Летом все окна и двери были открыты, так что радио было слышно даже в самом дальнем уголке сада. В 1953 году, в июне, имена Эйзенхауэра, Олленхауэра, Аденауэра ежедневно гремели над клумбами, перед которыми я сидел за прополкой. Мне было девять лет, и я ничего не понимал. Люди в деревне чаще, чем обычно, стояли вместе у своих садовых заборов и кивали головами. Якобсен, наш сосед, проводил целые дни в гостиной со своей женой, распивая спиртные напитки. Когда он уходил, его «Хайль Гитлер» звучало еще громче, чем обычно.
Угрожающая грубость имен этих людей сама по себе была признаком беды. Снова и снова я слышал имя Эйзенхауэра и думал о нашем деревенском кузнеце, железном рабочем, о том нетерпеливом, жестоком парне, который бил подмастерьев по горлу и пинал лошадей по мягкому животу своими тяжелыми деревянными башмаками, когда они не могли стоять на месте во время обувания копыт. Издалека доносился идиллический звон молота амбала, бьющего по железу, но когда я подошел к кузнице, я понял, что это не так.
Но когда я подошел к кузнице, крики измученных лошадей смешались с ним так, что мне захотелось заткнуть уши».
В школе 17 июня учитель говорил о том, что надо сбросить «большевистское иго», и впал в состояние самоуспокоения по поводу «окончательного уничтожения еврейско-коммунистического образования» к востоку от Эльбы.
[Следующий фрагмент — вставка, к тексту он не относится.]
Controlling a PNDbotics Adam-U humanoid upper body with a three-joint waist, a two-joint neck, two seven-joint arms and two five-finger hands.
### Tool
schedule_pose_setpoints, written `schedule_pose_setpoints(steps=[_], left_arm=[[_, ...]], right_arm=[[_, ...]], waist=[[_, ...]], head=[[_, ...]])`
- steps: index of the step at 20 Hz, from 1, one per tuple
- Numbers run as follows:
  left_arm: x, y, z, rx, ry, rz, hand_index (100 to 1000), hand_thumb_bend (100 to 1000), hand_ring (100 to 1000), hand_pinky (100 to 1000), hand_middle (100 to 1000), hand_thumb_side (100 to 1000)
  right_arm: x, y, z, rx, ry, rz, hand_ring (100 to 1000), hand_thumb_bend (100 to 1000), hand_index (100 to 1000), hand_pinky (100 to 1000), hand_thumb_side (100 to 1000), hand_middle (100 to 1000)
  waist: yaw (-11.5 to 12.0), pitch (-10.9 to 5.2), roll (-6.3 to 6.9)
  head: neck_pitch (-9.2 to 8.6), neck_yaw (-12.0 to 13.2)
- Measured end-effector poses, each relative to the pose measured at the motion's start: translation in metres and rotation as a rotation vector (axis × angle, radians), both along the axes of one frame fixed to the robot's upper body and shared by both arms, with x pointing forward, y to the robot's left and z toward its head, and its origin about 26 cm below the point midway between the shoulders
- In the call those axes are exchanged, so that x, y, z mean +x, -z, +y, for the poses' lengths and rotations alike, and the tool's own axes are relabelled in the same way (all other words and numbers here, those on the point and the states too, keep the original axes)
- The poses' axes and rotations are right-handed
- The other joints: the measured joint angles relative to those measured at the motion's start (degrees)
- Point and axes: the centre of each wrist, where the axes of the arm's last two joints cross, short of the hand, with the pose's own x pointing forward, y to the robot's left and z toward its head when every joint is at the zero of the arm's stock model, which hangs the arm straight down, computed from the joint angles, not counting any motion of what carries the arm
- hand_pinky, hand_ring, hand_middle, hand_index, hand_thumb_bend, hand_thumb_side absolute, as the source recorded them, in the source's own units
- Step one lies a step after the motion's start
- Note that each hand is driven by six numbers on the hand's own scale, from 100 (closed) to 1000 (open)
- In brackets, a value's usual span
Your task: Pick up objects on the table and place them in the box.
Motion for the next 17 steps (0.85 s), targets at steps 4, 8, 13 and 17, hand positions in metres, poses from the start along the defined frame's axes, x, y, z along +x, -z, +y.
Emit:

Он впал в некий экстаз, который ужасно раздражал нас, детей. Он увлекся антисемитскими оскорблениями и жалобами на проигранную войну. Кровь отхлынула от его лица, и он кричал над нашими головами, как будто хотел привести в движение невидимую массу людей. Мы затаили дыхание, сидели ошеломленные и печатали в банках. Вдруг он остановился, снова осознал себя и выбежал, белый как лист. У дверей он крикнул: «Перерыв!», и мы с облегчением вышли во двор.